PROBLEM REQUIREMENTS: Your task is to show every line in the listing below that includes "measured".

=== PROVIDED DATA ===

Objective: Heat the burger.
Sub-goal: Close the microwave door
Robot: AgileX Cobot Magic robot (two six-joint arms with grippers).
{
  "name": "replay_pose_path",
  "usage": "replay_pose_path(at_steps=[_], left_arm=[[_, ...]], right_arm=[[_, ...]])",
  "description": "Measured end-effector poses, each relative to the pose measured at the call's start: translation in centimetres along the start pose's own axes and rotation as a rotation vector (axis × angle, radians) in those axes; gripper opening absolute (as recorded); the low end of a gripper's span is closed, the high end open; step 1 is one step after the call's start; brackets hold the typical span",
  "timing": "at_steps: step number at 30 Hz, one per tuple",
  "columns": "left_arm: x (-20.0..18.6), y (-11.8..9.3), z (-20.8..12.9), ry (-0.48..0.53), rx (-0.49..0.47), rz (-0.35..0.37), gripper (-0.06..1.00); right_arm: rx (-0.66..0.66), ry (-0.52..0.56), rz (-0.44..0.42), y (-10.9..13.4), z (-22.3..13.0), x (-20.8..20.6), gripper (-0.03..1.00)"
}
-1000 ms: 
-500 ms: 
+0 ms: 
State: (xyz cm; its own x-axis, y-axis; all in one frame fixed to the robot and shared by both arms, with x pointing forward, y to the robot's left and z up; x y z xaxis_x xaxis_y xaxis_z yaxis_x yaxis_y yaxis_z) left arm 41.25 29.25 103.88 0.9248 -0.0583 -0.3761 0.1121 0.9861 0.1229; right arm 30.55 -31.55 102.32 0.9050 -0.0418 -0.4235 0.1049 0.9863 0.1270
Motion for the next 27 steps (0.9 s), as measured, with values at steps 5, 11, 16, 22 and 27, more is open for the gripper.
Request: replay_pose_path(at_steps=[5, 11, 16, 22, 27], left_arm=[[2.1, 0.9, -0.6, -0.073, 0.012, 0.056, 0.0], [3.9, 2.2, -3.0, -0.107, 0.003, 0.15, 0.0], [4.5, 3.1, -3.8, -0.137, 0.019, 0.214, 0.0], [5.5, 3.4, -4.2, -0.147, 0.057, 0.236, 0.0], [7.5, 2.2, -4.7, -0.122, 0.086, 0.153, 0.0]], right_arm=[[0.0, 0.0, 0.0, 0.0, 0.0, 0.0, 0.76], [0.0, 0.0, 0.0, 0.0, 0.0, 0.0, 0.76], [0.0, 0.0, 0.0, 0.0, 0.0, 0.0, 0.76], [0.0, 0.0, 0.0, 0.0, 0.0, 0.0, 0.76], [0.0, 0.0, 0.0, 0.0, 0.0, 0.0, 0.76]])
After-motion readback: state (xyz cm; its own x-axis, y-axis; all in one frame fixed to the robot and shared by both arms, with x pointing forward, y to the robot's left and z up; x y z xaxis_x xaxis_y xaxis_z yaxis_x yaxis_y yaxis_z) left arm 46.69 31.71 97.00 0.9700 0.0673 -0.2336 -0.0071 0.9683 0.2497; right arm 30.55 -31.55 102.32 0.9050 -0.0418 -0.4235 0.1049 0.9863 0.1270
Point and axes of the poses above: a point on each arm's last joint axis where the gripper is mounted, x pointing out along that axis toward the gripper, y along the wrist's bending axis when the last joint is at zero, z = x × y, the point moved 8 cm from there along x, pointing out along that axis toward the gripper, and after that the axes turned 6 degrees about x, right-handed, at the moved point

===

ANSWER BELOW:
  "description": "Measured end-effector poses, each relative to the pose measured at the call's start: translation in centimetres along the start pose's own axes and rotation as a rotation vector (axis × angle, radians) in those axes; gripper opening absolute (as recorded); the low end of a gripper's span is closed, the high end open; step 1 is one step after the call's start; brackets hold the typical span",
Motion for the next 27 steps (0.9 s), as measured, with values at steps 5, 11, 16, 22 and 27, more is open for the gripper.

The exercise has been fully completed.